Download from eMusic, iTunes.

Tuesday, September 09, 2008

That's Not What I Meant

I've been going home a lot lately. Travelling means bringing things; which in turn means forgetting said things. I've lost some weight this year, so my jeans ride a little too low without a belt. Unfortunately, I've left belts at a friend's house in Baltimore, my parents' place, and at friends' in the city. Which left me beltless the other day at the office, my jeans threatening to fall right off my Irish ass(which is an oxymoron), and led to the following exchange:

    Lady Co-worker: You should buy some belts.

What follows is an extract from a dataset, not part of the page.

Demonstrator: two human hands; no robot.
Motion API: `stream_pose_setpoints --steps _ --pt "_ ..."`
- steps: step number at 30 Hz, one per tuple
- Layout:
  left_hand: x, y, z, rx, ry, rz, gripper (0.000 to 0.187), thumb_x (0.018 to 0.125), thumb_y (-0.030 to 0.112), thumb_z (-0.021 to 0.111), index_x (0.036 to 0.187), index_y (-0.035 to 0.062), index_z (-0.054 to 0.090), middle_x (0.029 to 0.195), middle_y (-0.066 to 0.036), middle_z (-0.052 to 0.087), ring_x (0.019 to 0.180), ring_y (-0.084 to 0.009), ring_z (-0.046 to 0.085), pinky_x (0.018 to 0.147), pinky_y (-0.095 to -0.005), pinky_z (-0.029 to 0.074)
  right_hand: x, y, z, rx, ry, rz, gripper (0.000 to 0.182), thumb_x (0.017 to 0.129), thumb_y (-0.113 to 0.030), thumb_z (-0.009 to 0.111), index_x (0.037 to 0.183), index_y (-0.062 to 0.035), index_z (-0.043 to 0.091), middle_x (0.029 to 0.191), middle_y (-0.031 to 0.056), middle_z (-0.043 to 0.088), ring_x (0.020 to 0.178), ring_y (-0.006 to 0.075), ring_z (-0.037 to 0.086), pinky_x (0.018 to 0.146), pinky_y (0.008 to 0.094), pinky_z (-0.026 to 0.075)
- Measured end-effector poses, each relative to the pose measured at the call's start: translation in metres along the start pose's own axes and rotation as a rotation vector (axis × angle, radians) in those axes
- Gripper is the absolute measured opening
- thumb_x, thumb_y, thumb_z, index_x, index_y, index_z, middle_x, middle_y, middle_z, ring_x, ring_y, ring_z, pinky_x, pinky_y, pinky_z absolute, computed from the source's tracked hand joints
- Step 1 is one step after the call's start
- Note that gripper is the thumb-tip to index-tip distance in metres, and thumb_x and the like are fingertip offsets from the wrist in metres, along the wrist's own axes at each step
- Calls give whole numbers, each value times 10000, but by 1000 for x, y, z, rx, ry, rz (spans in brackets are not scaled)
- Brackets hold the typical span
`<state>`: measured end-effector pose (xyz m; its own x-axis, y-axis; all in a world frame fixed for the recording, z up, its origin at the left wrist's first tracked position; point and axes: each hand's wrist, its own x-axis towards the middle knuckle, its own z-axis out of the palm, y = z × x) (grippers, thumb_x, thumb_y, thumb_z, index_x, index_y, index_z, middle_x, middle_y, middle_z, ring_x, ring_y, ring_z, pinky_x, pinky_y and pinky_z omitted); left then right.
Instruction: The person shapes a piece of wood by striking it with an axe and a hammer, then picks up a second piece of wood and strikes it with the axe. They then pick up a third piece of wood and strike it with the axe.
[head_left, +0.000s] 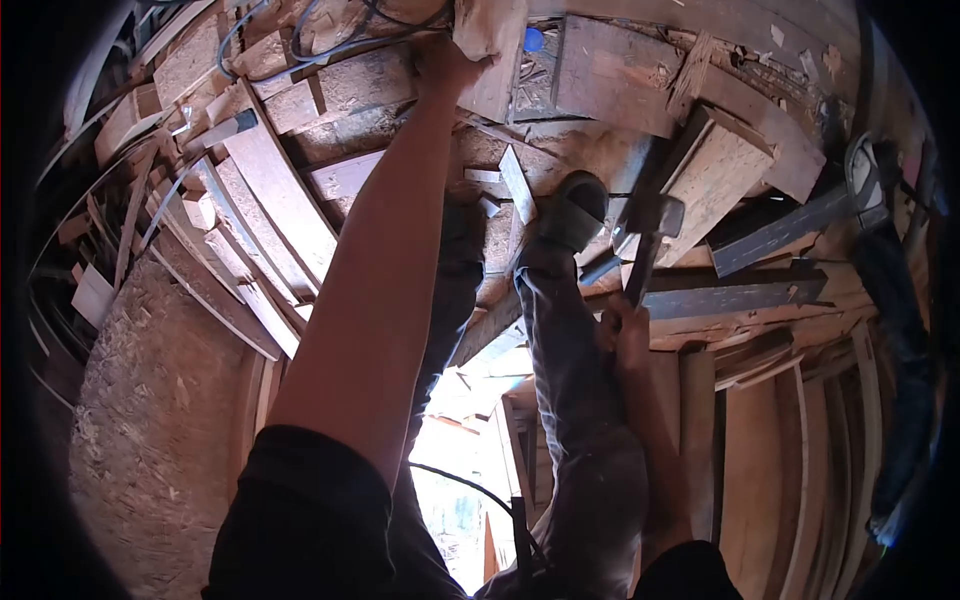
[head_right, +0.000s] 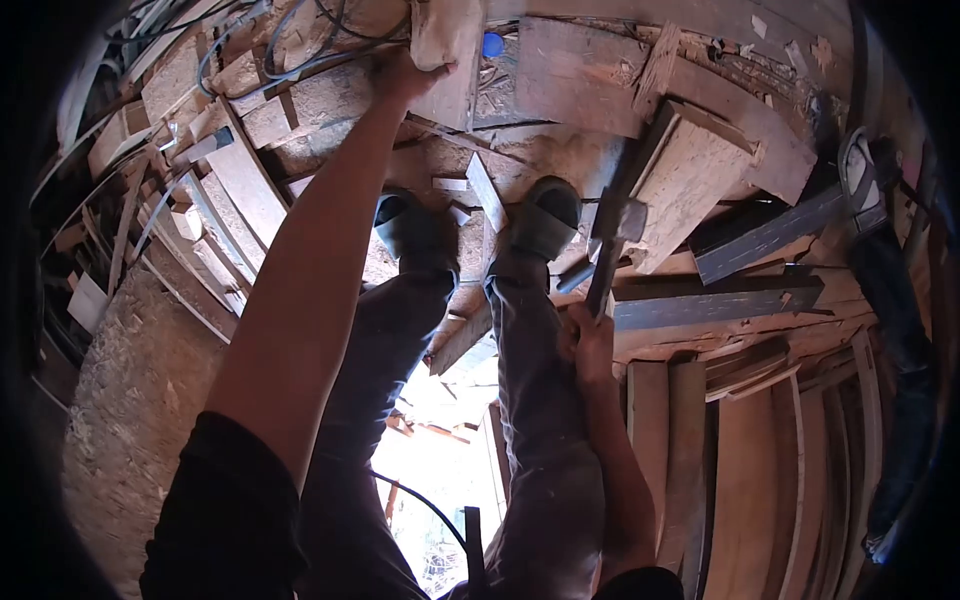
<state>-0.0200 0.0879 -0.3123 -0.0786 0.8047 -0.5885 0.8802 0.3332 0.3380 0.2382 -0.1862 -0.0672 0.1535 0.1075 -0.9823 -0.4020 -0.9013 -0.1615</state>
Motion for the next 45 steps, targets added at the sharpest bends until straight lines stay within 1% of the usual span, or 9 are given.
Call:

    Me(without thinking): Yeah, I keep leaving my belts at other people's places.

    Lady Co-worker: ...

So, now I'm the office man-whore. 

Wednesday, September 03, 2008

Music Review: The Avett Brothers, Gleam II

Artist: The Avett Brothers
Album Title: The Gleam II (EP)
Record Label: Ramseur
Release Date: 7.22.2008
Rating: 8.5
Bands Web Site:
Sound: Alternative Country, Progressive Folk (Warm acoustic sounding)
Similar Artists: Wilco, The Jayhawks

I would like to thank The Avett Brothers for providing the perfect antidote for the late summer blues. Listening to "The Gleam II"1 is a cathartic experience; the warm acoustic songs about family, love, death and regret help you sort things out - or at least come to terms with them. Your head nods along with a beautiful melody and thoughts about letting the past go("Tear Down This House"), family loves and rivalry('there was nothing worth sharing/like the love that let us/share our name', from "Murder In The City") or just laments about how messed up love is ('and Cupids arrow is backwards and bent/when it flies for me', from "Black, Blue") form in your head. Or maybe that part is just me. Though, if you've managed to spend time on this planet and you can't relate to regret, loves lost and family drama you're either very blessed or the living damned.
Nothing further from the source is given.